Source records
§ §

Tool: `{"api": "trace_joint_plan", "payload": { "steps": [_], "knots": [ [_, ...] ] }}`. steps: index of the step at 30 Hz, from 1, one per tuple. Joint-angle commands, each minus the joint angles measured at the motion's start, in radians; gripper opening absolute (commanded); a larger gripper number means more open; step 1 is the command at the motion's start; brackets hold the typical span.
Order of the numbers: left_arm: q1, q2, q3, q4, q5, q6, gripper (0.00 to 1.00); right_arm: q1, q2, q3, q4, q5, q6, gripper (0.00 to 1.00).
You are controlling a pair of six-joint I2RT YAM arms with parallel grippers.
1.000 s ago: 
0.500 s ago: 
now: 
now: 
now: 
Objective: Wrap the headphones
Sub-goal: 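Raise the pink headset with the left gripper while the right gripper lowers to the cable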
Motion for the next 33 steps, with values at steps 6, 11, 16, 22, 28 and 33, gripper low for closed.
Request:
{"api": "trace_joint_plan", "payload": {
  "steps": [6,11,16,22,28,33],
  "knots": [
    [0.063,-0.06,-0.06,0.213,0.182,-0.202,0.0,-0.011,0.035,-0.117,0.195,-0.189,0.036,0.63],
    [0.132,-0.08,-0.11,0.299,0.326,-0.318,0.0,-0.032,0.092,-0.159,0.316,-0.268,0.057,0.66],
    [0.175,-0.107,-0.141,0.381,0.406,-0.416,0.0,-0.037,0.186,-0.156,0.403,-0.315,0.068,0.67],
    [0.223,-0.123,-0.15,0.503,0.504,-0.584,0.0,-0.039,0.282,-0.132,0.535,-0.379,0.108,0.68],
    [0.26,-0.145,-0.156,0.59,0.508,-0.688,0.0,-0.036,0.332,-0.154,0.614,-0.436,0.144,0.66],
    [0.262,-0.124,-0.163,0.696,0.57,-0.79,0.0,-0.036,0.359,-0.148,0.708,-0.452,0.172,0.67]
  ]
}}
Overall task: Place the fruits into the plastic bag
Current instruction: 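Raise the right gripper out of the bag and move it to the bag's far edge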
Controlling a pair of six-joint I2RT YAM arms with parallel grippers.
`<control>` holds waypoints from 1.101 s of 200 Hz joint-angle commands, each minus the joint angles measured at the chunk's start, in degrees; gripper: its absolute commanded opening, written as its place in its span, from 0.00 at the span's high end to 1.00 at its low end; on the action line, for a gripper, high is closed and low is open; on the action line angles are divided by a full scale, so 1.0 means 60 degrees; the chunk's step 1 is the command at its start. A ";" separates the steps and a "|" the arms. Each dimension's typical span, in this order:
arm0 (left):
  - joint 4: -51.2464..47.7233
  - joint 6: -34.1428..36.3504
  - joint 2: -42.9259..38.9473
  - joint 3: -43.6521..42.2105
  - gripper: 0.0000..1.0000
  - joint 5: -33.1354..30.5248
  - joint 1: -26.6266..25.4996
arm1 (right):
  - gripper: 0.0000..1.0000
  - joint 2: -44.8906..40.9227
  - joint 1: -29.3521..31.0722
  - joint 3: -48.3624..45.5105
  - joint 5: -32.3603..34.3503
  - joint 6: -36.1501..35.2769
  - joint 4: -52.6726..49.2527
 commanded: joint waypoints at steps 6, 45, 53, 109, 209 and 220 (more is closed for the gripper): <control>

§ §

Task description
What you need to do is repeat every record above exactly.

Result for this exercise
Tool: `{"api": "trace_joint_plan", "payload": { "steps": [_], "knots": [ [_, ...] ] }}`. steps: index of the step at 30 Hz, from 1, one per tuple. Joint-angle commands, each minus the joint angles measured at the motion's start, in radians; gripper opening absolute (commanded); a larger gripper number means more open; step 1 is the command at the motion's start; brackets hold the typical span.
Order of the numbers: left_arm: q1, q2, q3, q4, q5, q6, gripper (0.00 to 1.00); right_arm: q1, q2, q3, q4, q5, q6, gripper (0.00 to 1.00).
You are controlling a pair of six-joint I2RT YAM arms with parallel grippers.
1.000 s ago: 
0.500 s ago: 
now: 
now: 
now: 
Objective: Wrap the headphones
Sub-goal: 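Raise the pink headset with the left gripper while the right gripper lowers to the cable
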Motion for the next 33 steps, with values at steps 6, 11, 16, 22, 28 and 33, gripper low for closed.
Request:
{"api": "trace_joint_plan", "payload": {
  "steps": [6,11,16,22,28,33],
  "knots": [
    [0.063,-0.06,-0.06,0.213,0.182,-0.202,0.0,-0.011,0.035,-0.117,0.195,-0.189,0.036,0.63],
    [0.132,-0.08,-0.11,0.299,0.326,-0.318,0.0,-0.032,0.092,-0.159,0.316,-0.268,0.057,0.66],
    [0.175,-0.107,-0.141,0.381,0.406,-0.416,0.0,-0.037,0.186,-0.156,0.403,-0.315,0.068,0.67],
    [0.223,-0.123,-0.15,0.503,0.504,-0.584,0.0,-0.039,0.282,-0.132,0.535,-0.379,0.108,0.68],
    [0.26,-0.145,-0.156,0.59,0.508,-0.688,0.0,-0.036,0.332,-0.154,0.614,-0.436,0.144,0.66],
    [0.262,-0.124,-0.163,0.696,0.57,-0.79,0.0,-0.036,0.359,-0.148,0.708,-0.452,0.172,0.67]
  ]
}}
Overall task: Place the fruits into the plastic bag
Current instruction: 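Raise the right gripper out of the bag and move it to the bag's far edge
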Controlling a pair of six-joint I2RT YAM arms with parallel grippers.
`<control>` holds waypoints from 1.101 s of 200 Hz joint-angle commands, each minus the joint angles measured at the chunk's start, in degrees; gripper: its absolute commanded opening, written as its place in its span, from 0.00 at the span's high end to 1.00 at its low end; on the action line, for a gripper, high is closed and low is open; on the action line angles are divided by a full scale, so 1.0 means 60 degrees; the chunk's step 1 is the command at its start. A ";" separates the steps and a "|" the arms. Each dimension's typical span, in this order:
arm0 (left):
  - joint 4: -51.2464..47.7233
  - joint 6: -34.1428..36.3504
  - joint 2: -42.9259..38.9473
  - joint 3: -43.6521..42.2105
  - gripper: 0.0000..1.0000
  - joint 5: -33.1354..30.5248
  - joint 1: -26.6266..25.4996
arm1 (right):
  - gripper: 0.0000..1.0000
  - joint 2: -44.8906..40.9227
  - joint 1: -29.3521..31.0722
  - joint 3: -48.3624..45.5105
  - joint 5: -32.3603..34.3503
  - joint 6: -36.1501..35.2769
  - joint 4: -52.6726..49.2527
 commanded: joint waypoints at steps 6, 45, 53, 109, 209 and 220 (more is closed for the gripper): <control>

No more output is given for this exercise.